TASK TO CARRY OUT.
Records follow. Copy every line with "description".

Top of DATA LISTING

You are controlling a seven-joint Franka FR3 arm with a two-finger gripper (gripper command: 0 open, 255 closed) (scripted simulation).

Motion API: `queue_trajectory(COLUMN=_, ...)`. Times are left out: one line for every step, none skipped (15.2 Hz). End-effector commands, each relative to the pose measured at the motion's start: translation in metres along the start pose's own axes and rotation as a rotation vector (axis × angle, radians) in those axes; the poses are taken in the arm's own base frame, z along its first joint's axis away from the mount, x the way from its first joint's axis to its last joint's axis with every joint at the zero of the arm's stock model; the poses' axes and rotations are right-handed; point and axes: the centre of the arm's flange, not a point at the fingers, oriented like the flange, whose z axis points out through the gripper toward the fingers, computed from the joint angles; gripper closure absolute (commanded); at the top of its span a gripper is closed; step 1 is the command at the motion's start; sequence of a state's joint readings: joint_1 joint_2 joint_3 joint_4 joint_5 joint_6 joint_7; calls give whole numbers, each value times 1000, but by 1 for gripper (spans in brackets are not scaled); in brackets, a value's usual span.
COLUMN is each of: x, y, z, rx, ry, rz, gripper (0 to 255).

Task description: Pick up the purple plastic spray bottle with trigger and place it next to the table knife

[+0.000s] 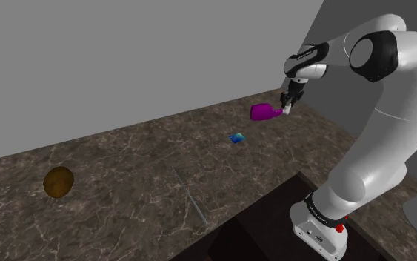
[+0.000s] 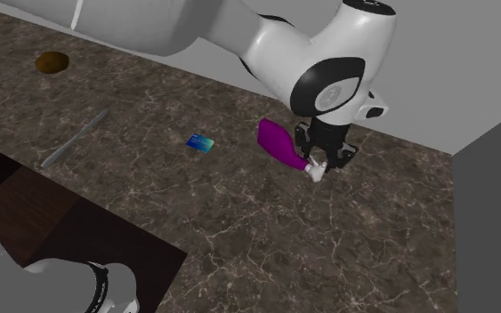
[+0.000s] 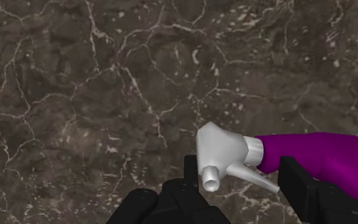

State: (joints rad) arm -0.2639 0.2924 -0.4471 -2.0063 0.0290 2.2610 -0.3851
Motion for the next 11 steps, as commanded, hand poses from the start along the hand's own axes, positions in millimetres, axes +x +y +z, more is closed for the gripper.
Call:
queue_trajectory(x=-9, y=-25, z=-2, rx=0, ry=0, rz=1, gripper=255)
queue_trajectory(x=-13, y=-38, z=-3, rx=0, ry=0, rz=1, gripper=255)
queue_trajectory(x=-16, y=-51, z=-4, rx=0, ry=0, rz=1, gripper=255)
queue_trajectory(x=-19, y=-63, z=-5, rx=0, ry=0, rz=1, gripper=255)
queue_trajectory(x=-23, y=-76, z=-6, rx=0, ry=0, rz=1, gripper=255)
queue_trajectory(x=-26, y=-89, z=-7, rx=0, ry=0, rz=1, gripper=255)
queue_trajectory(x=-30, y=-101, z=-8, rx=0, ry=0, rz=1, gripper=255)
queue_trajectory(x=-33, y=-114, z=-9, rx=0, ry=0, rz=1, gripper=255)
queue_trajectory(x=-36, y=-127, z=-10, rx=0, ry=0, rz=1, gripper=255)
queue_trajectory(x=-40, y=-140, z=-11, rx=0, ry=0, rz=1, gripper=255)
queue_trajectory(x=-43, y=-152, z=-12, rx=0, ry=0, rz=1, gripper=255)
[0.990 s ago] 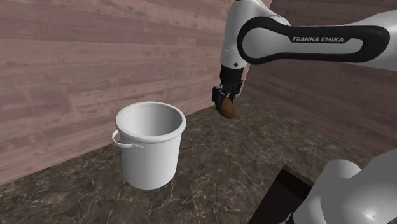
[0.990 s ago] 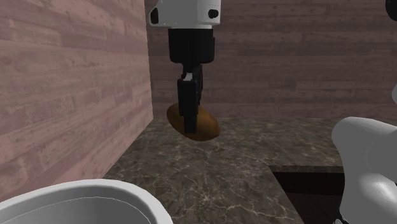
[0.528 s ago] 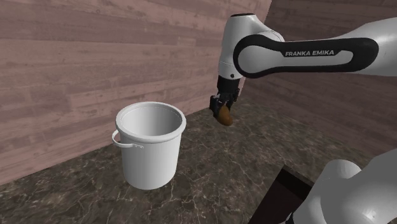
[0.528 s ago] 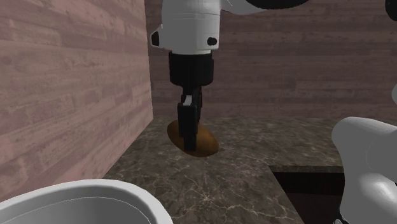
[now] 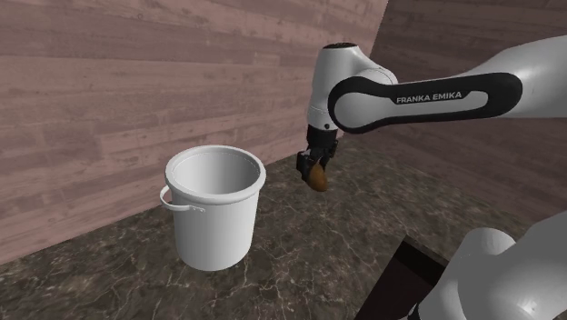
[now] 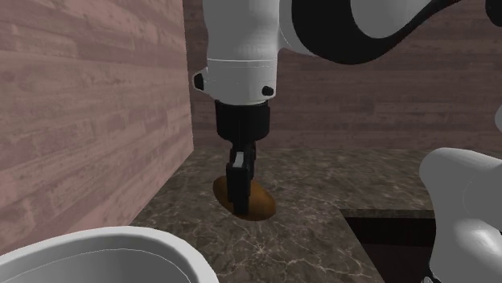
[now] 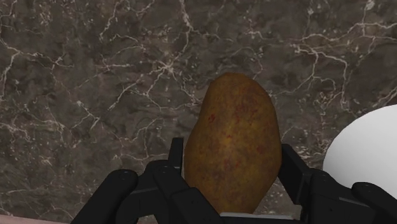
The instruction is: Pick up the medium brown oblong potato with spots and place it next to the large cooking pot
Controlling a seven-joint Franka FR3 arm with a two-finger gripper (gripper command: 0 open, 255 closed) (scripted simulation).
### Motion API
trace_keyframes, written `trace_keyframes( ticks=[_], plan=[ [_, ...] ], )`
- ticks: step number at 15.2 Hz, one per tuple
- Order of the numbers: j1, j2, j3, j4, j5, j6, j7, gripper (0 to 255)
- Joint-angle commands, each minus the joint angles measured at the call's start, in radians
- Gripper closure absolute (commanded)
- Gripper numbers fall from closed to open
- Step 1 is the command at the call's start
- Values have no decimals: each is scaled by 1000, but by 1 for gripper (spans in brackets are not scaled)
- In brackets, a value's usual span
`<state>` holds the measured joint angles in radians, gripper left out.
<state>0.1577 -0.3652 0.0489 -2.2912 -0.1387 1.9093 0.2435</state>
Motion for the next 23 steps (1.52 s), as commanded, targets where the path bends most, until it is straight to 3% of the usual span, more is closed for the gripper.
trace_keyframes(
  ticks=[1,23],
  plan=[
    [-1,6,0,-24,-2,30,4,255],
    [-10,131,2,-215,-38,343,59,255]
  ],
)
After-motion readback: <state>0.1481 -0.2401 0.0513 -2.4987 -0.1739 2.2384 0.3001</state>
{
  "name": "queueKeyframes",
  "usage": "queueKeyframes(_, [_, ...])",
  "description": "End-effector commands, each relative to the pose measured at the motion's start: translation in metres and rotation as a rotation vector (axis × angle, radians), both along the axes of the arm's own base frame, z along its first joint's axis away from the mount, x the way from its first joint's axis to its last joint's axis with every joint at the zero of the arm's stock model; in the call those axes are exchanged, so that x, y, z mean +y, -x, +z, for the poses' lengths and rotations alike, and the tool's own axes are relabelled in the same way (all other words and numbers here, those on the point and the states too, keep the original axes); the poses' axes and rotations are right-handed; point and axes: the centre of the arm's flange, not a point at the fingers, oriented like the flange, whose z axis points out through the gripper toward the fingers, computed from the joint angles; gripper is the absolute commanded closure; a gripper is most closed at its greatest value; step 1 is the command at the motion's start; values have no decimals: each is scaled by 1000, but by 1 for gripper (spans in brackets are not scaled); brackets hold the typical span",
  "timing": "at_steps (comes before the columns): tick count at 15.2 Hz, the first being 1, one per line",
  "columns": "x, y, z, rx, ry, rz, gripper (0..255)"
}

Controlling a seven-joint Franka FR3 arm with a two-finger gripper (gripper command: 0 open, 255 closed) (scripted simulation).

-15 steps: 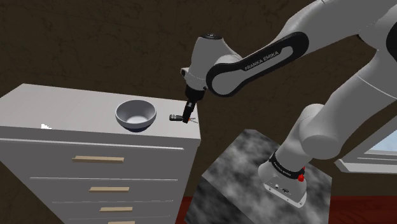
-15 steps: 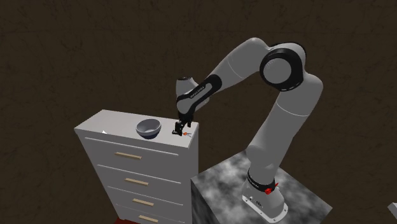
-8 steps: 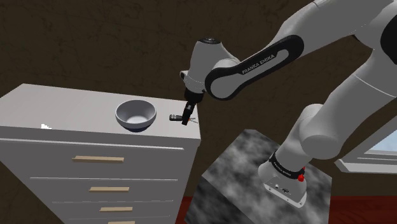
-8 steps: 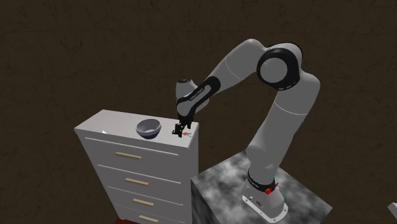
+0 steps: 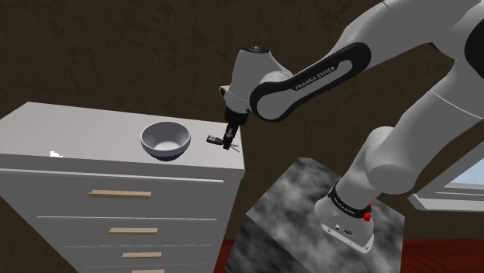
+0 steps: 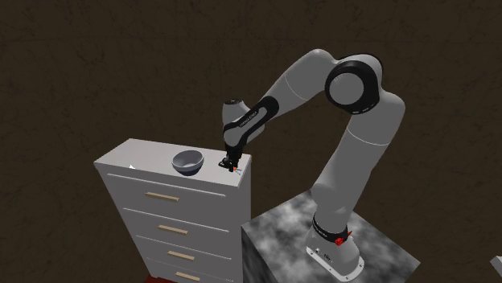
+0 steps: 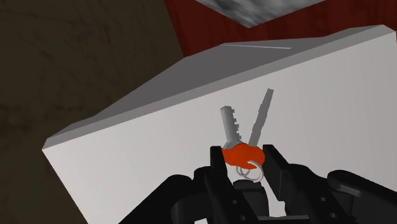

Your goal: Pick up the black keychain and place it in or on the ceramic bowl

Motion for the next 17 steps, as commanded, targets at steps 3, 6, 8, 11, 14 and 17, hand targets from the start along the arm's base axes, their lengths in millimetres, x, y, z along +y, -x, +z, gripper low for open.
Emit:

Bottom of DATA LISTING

YOUR SOLUTION.
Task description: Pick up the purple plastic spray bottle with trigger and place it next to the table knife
  "description": "End-effector commands, each relative to the pose measured at the motion's start: translation in metres and rotation as a rotation vector (axis × angle, radians), both along the axes of the arm's own base frame, z along its first joint's axis away from the mount, x the way from its first joint's axis to its last joint's axis with every joint at the zero of the arm's stock model; in the call those axes are exchanged, so that x, y, z mean +y, -x, +z, for the poses' lengths and rotations alike, and the tool's own axes are relabelled in the same way (all other words and numbers here, those on the point and the states too, keep the original axes); the poses' axes and rotations are right-handed; point and axes: the centre of the arm's flange, not a point at the fingers, oriented like the flange, whose z axis points out through the gripper toward the fingers, computed from the joint angles; gripper is the absolute commanded closure; a gripper is most closed at its greatest value; step 1 is the command at the motion's start; values have no decimals: each is scaled by 1000, but by 1 for gripper (spans in brackets are not scaled); brackets hold the typical span",

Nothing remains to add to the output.